Vendredi 28 août, 8h24.

13 minutes de lecture

Ça fait bientôt une semaine que je suis là. Je parle à mon père uniquement pour ce qui est nécessaire - j'ai plus de shampooing et cie - et je l'ignore royalement le reste du temps. Je fais l'effort de participer aux repas malgré tout, par reconnaissance envers mon hôte.

À côté de ça, Aiden est parfois complètement indifférent, très concentré sur ses cours, et parfois vraiment... Mais vraiment provocant. Il me donne envie de le claquer. Il a toujours réponse à tout et ne se gêne pas pour me lancer des piques qui me mettent mal à l'aise dès qu'il le peut. Ça me met en colère, et je suis infoutu de répondre parce qu'il est toujours imprévisible. Il n'en a pas l'air comme ça, mais il peut être un bel enfoiré quand il veut. J'en viens presque à ne plus oser en placer une, et quand j'ai l'impression qu'il ne fait pas attention, il trouve quelque chose à me reprocher. Je n'ose plus rien faire dans cette maison par peur d'être jugé. Jugé par un gosse, une saloperie d'intello, en plus.

Quand j'ouvre les yeux, je pousse un cri terrifié. Putain de merde, une araignée grosse comme ma paume, juste en face de mes yeux. Je recule tellement que j'en tombe par terre de l'autre côté du lit. Me relevant précipitamment, je constate la supercherie. En plastique, hein. Il a quel âge putain ? J'ai failli me pisser dessus ! On m'a dit qu'il y en avait des grosses comme ça ici, c'était plausible ! ça va pas se passer comme ça, vraiment. J'en ai marre, il est allé trop loin. Les remarques, je veux bien, moi-même je culpabilise assez de mon humeur de merde. Mais ces conneries de gosse de dix ans...
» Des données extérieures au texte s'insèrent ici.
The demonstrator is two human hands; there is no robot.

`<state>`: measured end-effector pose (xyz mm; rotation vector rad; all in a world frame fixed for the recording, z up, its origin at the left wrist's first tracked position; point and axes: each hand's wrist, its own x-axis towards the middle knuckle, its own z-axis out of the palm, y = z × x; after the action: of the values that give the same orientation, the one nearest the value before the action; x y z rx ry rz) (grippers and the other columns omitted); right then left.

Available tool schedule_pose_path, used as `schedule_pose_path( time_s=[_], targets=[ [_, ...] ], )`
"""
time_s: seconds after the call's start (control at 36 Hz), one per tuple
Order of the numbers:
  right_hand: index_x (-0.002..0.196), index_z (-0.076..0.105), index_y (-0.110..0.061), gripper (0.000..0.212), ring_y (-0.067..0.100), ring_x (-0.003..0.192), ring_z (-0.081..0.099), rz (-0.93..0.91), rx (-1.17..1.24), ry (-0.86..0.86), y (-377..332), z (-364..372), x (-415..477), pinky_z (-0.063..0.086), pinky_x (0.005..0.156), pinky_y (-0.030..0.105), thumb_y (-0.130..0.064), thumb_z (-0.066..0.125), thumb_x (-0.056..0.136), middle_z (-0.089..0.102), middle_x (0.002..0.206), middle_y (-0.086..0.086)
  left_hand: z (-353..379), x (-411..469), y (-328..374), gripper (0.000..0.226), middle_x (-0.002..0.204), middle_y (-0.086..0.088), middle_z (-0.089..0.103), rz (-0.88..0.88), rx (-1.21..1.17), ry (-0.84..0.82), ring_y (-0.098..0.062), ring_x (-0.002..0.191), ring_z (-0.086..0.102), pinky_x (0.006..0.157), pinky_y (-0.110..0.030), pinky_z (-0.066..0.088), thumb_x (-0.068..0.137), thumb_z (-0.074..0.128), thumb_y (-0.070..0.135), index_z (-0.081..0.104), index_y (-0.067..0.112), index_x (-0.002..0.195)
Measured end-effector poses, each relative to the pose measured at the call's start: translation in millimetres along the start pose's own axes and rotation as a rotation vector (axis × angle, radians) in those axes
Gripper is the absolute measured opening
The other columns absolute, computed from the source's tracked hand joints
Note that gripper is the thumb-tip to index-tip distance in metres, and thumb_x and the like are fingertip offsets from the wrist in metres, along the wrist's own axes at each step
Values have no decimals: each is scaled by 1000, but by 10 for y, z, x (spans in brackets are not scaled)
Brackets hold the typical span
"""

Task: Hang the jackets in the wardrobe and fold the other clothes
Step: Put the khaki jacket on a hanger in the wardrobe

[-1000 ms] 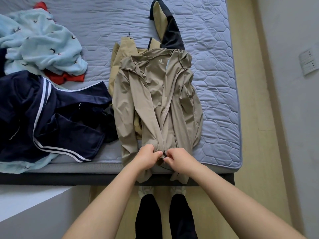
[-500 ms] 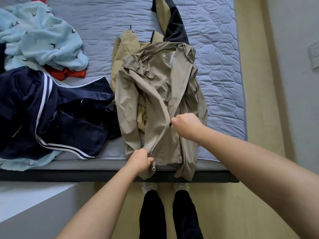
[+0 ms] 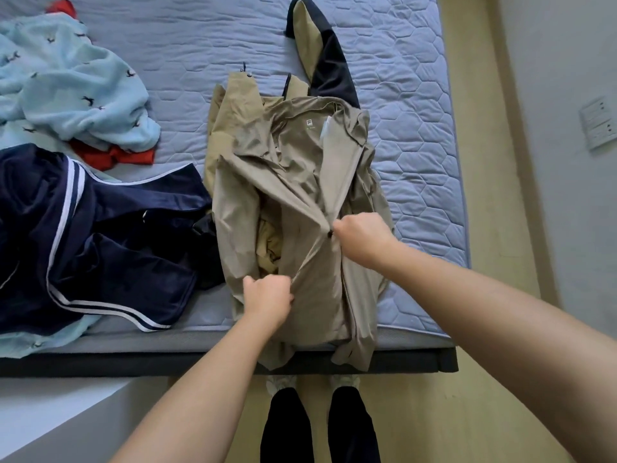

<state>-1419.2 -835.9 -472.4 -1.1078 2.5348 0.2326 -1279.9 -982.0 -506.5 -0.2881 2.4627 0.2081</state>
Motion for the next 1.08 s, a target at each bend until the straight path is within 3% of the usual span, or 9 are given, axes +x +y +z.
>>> schedule_pose_path(
  time_s=[0.14,0.25,0.31,0.44,0.58,0.69,0.81,0.94,1.08],
  targets=[
    [97,58,-10,17,33,90,64,32,-12,14,257,-70,98,34,62,32,-7,43,88,66,98,9,101,24,-275,17,104,1,66,-65,31,-77,-23,101,60,87,-36,33,95,45,34,60,26,99],
    [101,57,-9,17,32,92,64,-18,14,0,186,-34,115,32,62,31,-12,44,91,64,100,8,-166,282,31,19,96,0,64,-2,-286,-23,-24,96,59,83,-36,36,91,53,42,51,24,86],
    [103,56,-9,17,32,92,64,-36,22,-2,140,-12,123,33,62,32,-12,44,92,64,101,8,-330,426,231,17,98,-3,66,-4,-428,53,-27,98,58,81,-35,39,90,57,40,56,22,87],
    [100,56,-10,16,32,88,64,-32,15,16,183,-32,168,33,60,32,-8,45,89,64,96,6,-455,576,366,15,99,-4,69,-18,-426,168,-27,101,58,79,-34,37,91,58,35,65,22,92],
    [89,51,-13,11,33,83,64,26,37,55,341,-90,201,29,56,32,-4,44,85,63,90,7,-168,445,33,18,93,-3,66,-79,-292,36,-26,96,59,78,-33,38,92,56,35,53,24,78],
    [93,54,-10,13,33,85,65,17,57,53,295,1,165,30,58,32,-7,43,88,64,93,7,-131,481,-112,21,89,-1,63,-61,-358,-80,-26,94,59,77,-34,44,90,58,37,52,21,78],
    [99,56,-9,16,33,89,64,8,67,50,208,47,186,31,60,32,-9,44,88,64,98,8,-357,621,161,19,86,2,61,40,-554,10,-23,90,58,71,-32,44,87,64,36,52,24,78],
    [87,49,-15,10,33,83,64,21,62,66,313,-38,217,29,56,31,-6,46,84,64,92,6,-371,632,167,15,93,-4,66,77,-354,135,-28,91,59,71,-33,40,92,57,33,52,22,83],
    [95,54,-10,15,33,86,63,66,77,77,350,27,141,29,59,32,-5,42,86,63,95,8,-159,522,-66,13,100,-1,66,90,-114,29,-24,92,60,75,-32,37,96,50,33,54,22,93]
  ],
)
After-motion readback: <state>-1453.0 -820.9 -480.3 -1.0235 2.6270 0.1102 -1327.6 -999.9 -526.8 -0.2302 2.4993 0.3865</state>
Je l'entends dans la salle de bain qui se brosse les dents. Il veut jouer ? Il va jouer. Qu'il assume. Je vais le rejoindre et le pousse contre le mur, j'écrase ses épaules avec mes mains pour le bloquer.
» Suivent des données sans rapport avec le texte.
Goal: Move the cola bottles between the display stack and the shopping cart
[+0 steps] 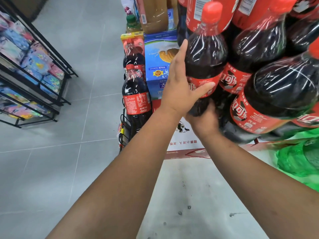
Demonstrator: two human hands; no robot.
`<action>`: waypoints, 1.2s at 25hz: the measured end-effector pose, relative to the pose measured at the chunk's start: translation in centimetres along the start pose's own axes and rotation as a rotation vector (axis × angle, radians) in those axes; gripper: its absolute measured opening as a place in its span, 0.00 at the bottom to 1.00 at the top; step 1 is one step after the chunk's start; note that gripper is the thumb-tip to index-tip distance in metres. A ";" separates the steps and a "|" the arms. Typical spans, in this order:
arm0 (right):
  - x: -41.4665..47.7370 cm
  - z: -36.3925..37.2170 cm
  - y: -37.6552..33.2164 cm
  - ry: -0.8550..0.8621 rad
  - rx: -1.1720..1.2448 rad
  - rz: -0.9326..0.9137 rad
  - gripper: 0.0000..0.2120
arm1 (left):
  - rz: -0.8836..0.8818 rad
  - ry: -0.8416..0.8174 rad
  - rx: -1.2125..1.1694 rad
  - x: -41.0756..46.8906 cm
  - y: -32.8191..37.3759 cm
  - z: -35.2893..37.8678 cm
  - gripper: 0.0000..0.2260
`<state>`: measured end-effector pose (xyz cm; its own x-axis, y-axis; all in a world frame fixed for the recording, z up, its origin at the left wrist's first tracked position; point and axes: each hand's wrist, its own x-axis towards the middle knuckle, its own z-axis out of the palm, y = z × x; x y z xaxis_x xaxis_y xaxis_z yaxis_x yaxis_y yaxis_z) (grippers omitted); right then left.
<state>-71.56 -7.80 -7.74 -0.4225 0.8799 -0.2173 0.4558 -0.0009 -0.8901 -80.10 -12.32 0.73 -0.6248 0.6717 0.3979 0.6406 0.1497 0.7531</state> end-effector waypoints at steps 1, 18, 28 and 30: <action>-0.5 -0.4 0.0 -0.029 -0.057 -0.013 0.51 | -0.003 -0.049 0.041 -0.5 0.0 -0.8 0.49; -16.4 -14.8 0.7 -0.157 -0.527 -0.399 0.32 | 0.026 -0.406 0.340 -16.4 9.2 -6.9 0.33; -24.1 -29.0 7.2 0.079 -0.642 -0.321 0.31 | 0.284 -0.597 0.349 -22.5 19.1 1.4 0.31; -26.4 -32.7 9.1 0.131 -0.643 -0.288 0.32 | 0.346 -0.636 0.339 -24.5 22.1 3.6 0.32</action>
<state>-30.59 -15.53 3.00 -0.5161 0.8531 0.0763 0.7288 0.4842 -0.4841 -49.00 -22.85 5.76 -0.0567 0.9901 0.1280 0.9164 0.0007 0.4003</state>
  • Ça te fait marrer ? ça te fait vraiment marrer de jouer avec la peur des gens ? T'es vraiment un con ! Et tu me parlais de respect ?!
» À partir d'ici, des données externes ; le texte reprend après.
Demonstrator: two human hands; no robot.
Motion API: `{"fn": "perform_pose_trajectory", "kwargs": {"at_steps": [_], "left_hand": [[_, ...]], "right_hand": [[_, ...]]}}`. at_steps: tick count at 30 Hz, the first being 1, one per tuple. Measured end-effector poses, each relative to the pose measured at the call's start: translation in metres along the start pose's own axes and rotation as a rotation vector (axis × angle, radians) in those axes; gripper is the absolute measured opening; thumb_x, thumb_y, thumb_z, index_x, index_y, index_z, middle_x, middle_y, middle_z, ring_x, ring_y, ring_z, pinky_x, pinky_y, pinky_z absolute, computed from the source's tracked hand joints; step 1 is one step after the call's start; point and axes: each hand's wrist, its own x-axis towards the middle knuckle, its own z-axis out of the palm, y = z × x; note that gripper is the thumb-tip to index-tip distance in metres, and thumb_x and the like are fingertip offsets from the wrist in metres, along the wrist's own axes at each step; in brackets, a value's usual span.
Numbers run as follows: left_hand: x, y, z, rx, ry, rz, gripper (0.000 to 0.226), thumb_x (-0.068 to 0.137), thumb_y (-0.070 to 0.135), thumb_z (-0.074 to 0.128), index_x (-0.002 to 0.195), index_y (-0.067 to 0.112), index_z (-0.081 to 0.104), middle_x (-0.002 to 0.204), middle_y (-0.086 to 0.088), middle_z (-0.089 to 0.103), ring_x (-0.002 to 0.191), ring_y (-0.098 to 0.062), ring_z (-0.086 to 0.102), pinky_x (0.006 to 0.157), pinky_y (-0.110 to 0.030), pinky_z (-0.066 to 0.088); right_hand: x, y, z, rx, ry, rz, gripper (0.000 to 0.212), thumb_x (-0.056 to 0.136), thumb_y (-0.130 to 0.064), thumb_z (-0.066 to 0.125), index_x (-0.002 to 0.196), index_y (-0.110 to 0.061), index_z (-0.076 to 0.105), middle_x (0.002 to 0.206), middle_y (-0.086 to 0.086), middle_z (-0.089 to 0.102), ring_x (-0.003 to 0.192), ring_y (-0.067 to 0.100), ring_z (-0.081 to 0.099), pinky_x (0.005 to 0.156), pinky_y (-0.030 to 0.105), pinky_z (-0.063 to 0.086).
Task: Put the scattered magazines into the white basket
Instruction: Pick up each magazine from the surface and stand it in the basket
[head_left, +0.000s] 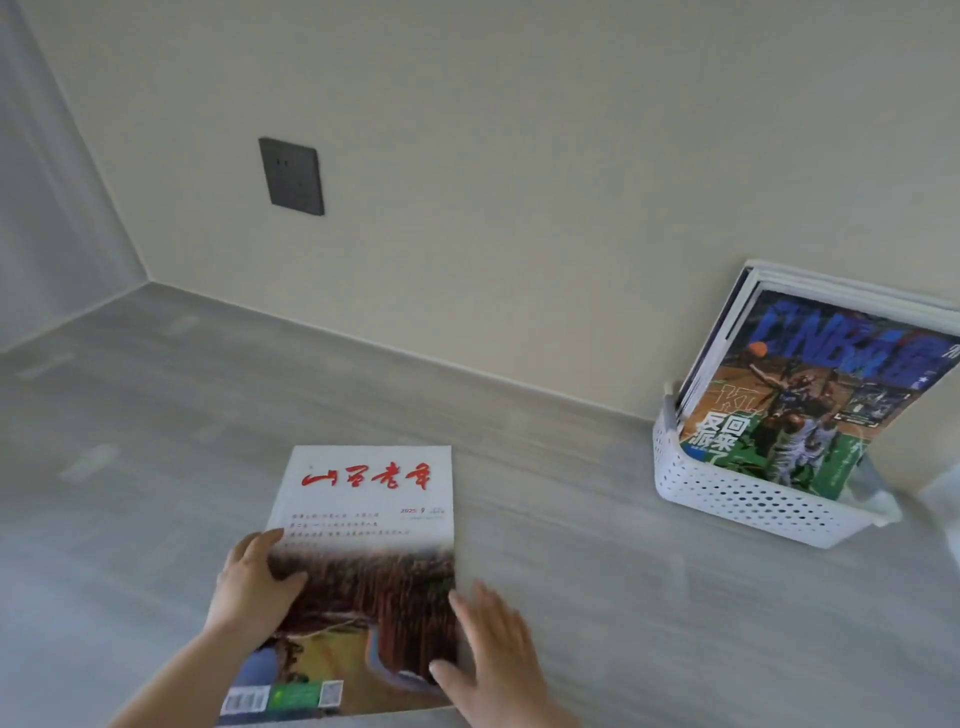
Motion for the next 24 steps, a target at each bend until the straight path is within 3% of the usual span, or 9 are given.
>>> {"fn": "perform_pose_trajectory", "kwargs": {"at_steps": [2,4,7,10,12,15,18,21,24], "left_hand": [[0.004,-0.005,-0.005,-0.081,-0.02,-0.011,0.058,0.079,0.008,0.061,0.132,0.006,0.038,0.134,-0.025,0.043,0.119,-0.04,0.042,0.099,-0.046,0.036],[0.01,-0.003,-0.011,-0.233,-0.027,-0.052,0.051,0.087,0.011,0.051,0.135,0.006,0.033,0.134,-0.025,0.044,0.119,-0.04,0.044,0.097,-0.043,0.036],[0.025,-0.003,-0.024,-0.441,-0.077,-0.188,0.044,0.093,0.022,0.041,0.133,0.005,0.036,0.134,-0.023,0.046,0.122,-0.039,0.043,0.103,-0.041,0.031],[0.032,-0.003,-0.038,-0.564,-0.187,-0.274,0.035,0.093,0.03,0.038,0.1,0.0,0.054,0.094,-0.018,0.06,0.101,-0.034,0.052,0.097,-0.04,0.037],[0.037,-0.002,-0.042,-0.54,-0.242,-0.272,0.034,0.093,0.029,0.041,0.09,-0.001,0.057,0.091,-0.018,0.06,0.1,-0.036,0.054,0.099,-0.043,0.039],[0.042,0.002,-0.045,-0.529,-0.299,-0.256,0.031,0.092,0.025,0.045,0.101,-0.003,0.056,0.093,-0.017,0.061,0.088,-0.035,0.058,0.083,-0.039,0.046],[0.042,0.007,-0.044,-0.575,-0.447,-0.21,0.024,0.092,0.014,0.044,0.108,-0.001,0.052,0.1,-0.016,0.06,0.087,-0.032,0.058,0.071,-0.035,0.045],[0.038,0.013,-0.033,-0.41,-0.423,-0.013,0.033,0.086,-0.005,0.042,0.118,-0.001,0.046,0.121,-0.022,0.056,0.109,-0.035,0.053,0.085,-0.037,0.043],[0.033,0.018,-0.03,-0.301,-0.287,0.168,0.036,0.082,-0.01,0.043,0.116,0.0,0.048,0.121,-0.021,0.058,0.108,-0.032,0.053,0.084,-0.035,0.04]], "right_hand": [[-0.003,-0.017,0.008,-0.234,0.038,0.016,0.072,0.041,-0.081,0.05,0.1,-0.043,0.066,0.119,-0.004,0.064,0.128,0.009,0.043,0.112,0.036,0.004],[-0.003,-0.024,0.015,-0.314,0.052,0.002,0.071,0.029,-0.081,0.054,0.09,-0.048,0.067,0.126,-0.001,0.059,0.132,0.014,0.038,0.113,0.038,-0.008],[-0.006,-0.033,0.005,-0.319,-0.075,0.079,0.069,0.039,-0.081,0.051,0.097,-0.048,0.065,0.109,-0.001,0.07,0.101,0.013,0.065,0.11,0.035,-0.016],[-0.008,-0.039,0.0,-0.305,-0.149,0.111,0.064,0.053,-0.075,0.044,0.108,-0.046,0.061,0.119,0.001,0.065,0.109,0.015,0.061,0.107,0.03,-0.021],[-0.009,-0.044,0.003,-0.369,-0.061,0.104,0.063,0.051,-0.076,0.043,0.103,-0.047,0.063,0.113,-0.003,0.068,0.103,0.011,0.064,0.109,0.032,-0.015],[-0.009,-0.04,0.01,-0.21,0.0,0.078,0.058,0.078,-0.06,0.038,0.131,-0.039,0.041,0.147,0.014,0.032,0.137,0.018,0.03,0.105,0.024,-0.024],[-0.003,-0.029,0.023,-0.146,-0.082,0.023,0.062,0.087,-0.052,0.036,0.142,-0.037,0.01,0.155,0.003,-0.011,0.142,0.021,-0.013,0.111,0.032,-0.019],[-0.001,-0.028,0.028,-0.113,-0.119,0.079,0.062,0.088,-0.05,0.037,0.142,-0.036,0.01,0.155,0.001,-0.011,0.142,0.02,-0.013,0.115,0.038,-0.01],[-0.004,-0.034,0.028,-0.078,-0.102,0.109,0.063,0.087,-0.049,0.039,0.142,-0.035,0.011,0.155,0.0,-0.009,0.142,0.018,-0.011,0.116,0.038,-0.007]]}}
Il continue toujours de se brosser les dents. C'est comme s'il m'avait pas entendu. Puis il daigne m'accorder un coup d'oeil.

  • Pauvre de toi... il dit en me défiant du regard. Et en plus, je vois qu'il s'empêche de sourire.
  • Putain, j'vais te... J'suis à bout de nerfs j'en peux plus. Il va me le payer.

Tu vas me quoi ? Il rit.

Il rit ! Et il me regarde de haut en bas avec son air provocateur.

  • Ta gueule ! Tu recommences plus jamais un truc pareil où je t'éclate vraiment !

Son regard si près du mien, droit dans mes yeux, me trouble. Je sens le rouge me monter aux joues. Il montre des émotions, mais elles sont toujours... Légères. Comme atténuées. Même quand il est vraiment énervé, il ne perd pas son sang-froid. Je me croyais de glace, mais j'ai trouvé mon maître... Je suis en feu à côté de lui.

Prenant ses épaules une dernière fois pour les basculer contre le mur, je le lâche enfin et vais me préparer. J'ai les yeux dans le vague, et du mal à me contenir. Je suis en rage.

Je descends prendre mon petit-déj - une routine maintenant - et m'assieds à ma place. La bonne humeur de mon père m'écoeure encore plus. A croire que ce voyage n'a que du bon pour lui ! Je me sers machinalement du jus d'orange et je remarque que mon père a arrêté de rire et me regarde, attendant une réaction de ma part.

  • Ça va, fils ? ça a été... Ces dernières nuits ?
  • Hmpf...

Bien sûr que non. Mes cauchemars ne vont pas s'en aller du jour au lendemain, il le sait très bien.

  • Tu sais Jay, si tes draps ne te conviennent pas, si tu as trop chaud ou trop froid, on peut toujours en changer ! Idem si tu veux un oreiller de plus, on a tout ce qu'il faut ici !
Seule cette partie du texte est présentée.